Package 'face'

Title: Fast Covariance Estimation for Sparse Functional Data
Description: We implement the Fast Covariance Estimation for Sparse Functional Data paper published in Statistics and Computing <doi: 10.1007/s11222-017-9744-8>.
Authors: Luo Xiao [aut], Cai Li [aut,cre], William Checkley [aut], Ciprian Crainiceanu [aut]
Maintainer: Cai Li <[email protected]>
License: GPL-3
Version: 0.1-7
Built: 2024-10-29 06:18:59 UTC
Source: CRAN

Help Index


face

Description

Fast Covariance Estimation for Sparse Functional Data

Details

Package: face
Type: Package
Version: 0.1-7
Date: 2022-07-18
License: GPL-3

Author(s)

Luo Xiao, Cai Li, William Checkley and Ciprian Crainiceanu

Maintainer: Cai Li <[email protected]>

References

Luo Xiao, Cai Li, William Checkley and Ciprian Crainiceanu, Fast covariance estimation for sparse functional data, Stat. Comput., doi:10.1007/s11222-017-9744-8.

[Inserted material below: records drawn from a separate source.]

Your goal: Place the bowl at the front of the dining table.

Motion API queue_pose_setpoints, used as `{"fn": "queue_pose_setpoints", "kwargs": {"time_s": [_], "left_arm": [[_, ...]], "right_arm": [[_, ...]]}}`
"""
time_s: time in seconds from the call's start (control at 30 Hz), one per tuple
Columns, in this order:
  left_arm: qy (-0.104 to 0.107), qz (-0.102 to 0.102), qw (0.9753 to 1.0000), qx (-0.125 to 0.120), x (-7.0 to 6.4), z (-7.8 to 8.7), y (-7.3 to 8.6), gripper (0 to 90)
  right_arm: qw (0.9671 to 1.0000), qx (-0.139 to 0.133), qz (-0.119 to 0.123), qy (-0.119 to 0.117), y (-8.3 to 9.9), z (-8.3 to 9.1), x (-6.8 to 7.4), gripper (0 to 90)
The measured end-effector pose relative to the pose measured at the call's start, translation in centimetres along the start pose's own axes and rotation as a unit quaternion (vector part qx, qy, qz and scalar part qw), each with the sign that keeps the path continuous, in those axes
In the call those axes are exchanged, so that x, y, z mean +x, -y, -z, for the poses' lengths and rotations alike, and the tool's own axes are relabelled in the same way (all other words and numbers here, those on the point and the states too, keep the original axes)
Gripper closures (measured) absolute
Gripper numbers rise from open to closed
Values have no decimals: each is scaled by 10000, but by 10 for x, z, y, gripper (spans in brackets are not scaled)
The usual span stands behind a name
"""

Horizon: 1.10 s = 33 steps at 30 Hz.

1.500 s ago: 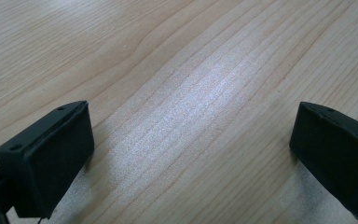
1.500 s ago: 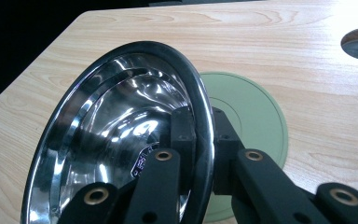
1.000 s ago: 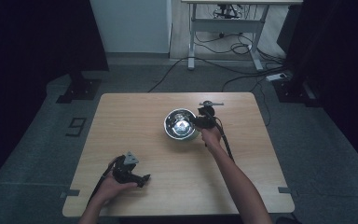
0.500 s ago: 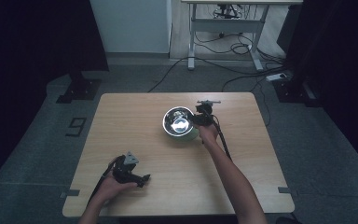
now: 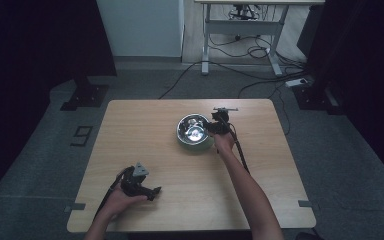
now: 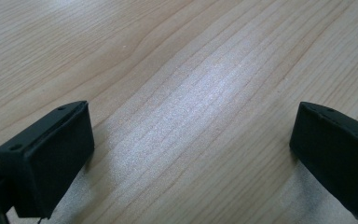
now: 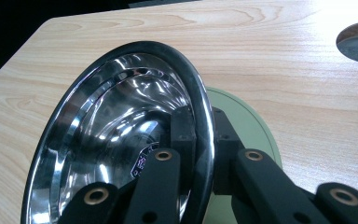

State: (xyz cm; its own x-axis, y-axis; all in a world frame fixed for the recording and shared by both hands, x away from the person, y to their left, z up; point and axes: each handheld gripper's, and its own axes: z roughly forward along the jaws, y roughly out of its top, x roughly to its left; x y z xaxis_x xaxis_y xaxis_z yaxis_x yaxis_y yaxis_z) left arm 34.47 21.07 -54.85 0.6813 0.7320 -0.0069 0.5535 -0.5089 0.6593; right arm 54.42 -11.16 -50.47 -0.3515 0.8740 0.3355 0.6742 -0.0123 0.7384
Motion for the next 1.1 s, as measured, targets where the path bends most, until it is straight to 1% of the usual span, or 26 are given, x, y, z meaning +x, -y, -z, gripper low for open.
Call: {"fn": "queue_pose_setpoints", "kwargs": {"time_s": [0.67,0.93,1.1], "left_arm": [[0,4,10000,-4,0,0,0,0],[0,1,10000,-2,0,0,0,0],[0,2,10000,-2,0,0,0,0]], "right_arm": [[9998,22,-176,125,5,-13,-9,837],[9997,-1,-240,95,6,-14,-11,836],[9992,6,-383,62,8,-16,-14,832]]}}
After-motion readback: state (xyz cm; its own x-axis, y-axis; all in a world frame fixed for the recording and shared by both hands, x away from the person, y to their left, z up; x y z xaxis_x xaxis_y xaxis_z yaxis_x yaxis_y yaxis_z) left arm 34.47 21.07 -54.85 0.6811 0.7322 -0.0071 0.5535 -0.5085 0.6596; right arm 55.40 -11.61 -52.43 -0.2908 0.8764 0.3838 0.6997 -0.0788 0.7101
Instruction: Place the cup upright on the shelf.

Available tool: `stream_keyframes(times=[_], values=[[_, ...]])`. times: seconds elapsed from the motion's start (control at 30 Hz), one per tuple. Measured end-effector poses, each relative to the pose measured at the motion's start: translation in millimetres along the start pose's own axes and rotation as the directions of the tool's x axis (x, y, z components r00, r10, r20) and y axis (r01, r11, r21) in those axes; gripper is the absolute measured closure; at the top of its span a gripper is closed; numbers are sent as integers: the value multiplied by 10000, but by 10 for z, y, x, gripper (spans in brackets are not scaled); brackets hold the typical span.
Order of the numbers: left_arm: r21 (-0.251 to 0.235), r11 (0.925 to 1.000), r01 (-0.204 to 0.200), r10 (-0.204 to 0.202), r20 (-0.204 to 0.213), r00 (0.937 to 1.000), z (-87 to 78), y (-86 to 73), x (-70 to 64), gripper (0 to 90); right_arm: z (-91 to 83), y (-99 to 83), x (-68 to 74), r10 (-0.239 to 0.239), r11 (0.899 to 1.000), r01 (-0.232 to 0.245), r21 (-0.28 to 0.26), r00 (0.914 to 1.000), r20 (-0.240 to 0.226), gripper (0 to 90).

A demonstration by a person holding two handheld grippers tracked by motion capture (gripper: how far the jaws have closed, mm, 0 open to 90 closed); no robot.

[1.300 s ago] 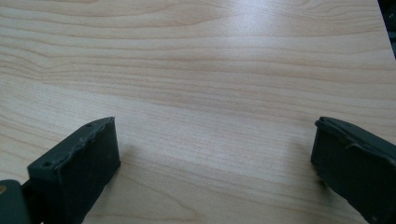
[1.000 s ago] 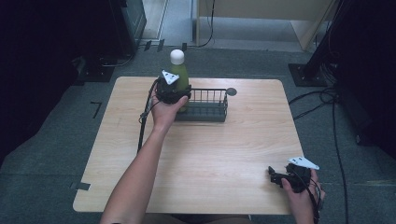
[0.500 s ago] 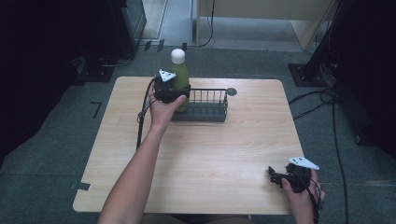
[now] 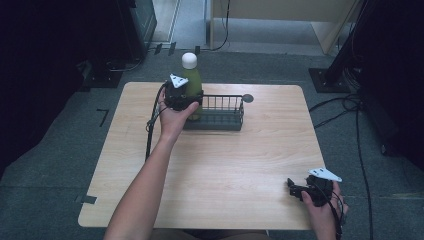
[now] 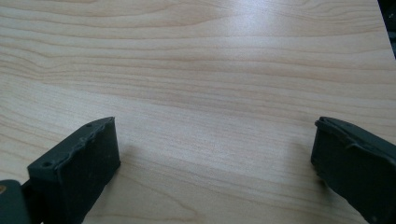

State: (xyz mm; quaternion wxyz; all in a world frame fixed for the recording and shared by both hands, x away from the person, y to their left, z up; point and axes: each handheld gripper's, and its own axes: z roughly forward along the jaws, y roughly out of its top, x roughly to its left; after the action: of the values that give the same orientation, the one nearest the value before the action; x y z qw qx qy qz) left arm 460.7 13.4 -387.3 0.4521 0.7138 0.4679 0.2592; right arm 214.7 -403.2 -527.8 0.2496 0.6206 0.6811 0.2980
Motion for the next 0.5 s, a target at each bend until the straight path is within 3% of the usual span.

Extraction of correlation and mean from a face.sparse object

Description

Extraction of correlation and mean from a face.sparse object

Usage

cor.face(object,argvals.new,option="raw")

Arguments

object

A face.sparse object.

argvals.new

Where to evalulate correlation and mean.

option

Defaults to "raw"; if "smooth", then extract correlation from smoothed covariance function.

Value

argvals.new

Where to evaluate correlation and mean.

option

Defaults to "raw"; if "smooth", then extract correlation from smoothed covariance function.

Cor

estimated correlation matrix at argvals.new

mu

estimated group/population mean at argvals.new

Author(s)

Luo Xiao <[email protected]>

References

Luo Xiao, Cai Li, William Checkley and Ciprian Crainiceanu, Fast covariance estimation for sparse functional data, Stat. Comput., doi:10.1007/s11222-017-9744-8.

Examples

# See the examples for "face.sparse".

Internal functions for face package

Description

Internal function.


Fast covariance estimation for sparse functional data

Description

The function is to estimate the mean and covariance function from a cluster of functions/longitudinal observations.

Usage

face.sparse(data, newdata = NULL,
             center = TRUE, argvals.new = NULL,
             knots = 7, 
             p = 3, m = 2, lambda = NULL, lambda_mean = NULL,
             search.length = 14, 
             lower = -3, upper = 10, lower2 = -3, upper2 = 5,
             calculate.scores = FALSE,pve=0.99,two_step=FALSE)

Arguments

data

a data frame with three arguments: (1) argvals: observation times; (2) subj: subject indices; (3) y: values of observations. Missing values not allowed.

newdata

of the same strucutre as data; defaults to NULL, then no prediction.

center

logical. If TRUE, then Pspline smoothing of the population mean will be conducted and subtracted from the data before covariance smoothing; if FALSE, then the population mean will be just 0s.

argvals.new

a vector of observation time points to evaluate mean function, covariance function, error variance and etc. If NULL, then 100 equidistant points in the range of data$argvals.

knots

the number of knots for B-spline basis functions to be used; defaults to 7. The resulting number of basis functions is the number of interior knots plus the degree of B-splines.

p

the degrees of B-splines; defaults to 3.

m

the order of differencing penalty; defaults to 2.

lambda

the value of the smoothing parameter for covariance smoothing; defaults to NULL.

lambda_mean

the value of the smoothing parameter for mean smoothing; defaults to NULL.

search.length

the number of equidistant (log scale) smoothing parameters to search; defaults to 14.

lower, upper

bounds for log smoothing parameter for first step of estimation; defaults are -3 and 10, respectively.

lower2, upper2

bounds for log smoothing parameter for second step of estimation; defaults are lower and 5, respectively.

calculate.scores

if TRUE, scores will be calculated.

pve

Defaults 0.99. To select the number of eigenvalues by percentage of variance.

two_step

if TRUE, a two-step estimation procedure will be applied.

Details

This is a generalized version of bivariate P-splines (Eilers and Marx, 2003) for covariance smoothing of sparse functional or longitudinal data. It uses tensor product B-spline basis functions and employes a differencing penalty on the assosciated parameter matrix. The only smoothing parameter in the method is selected by leave-one-subject-out cross validation and is implemented with a fast algorithm.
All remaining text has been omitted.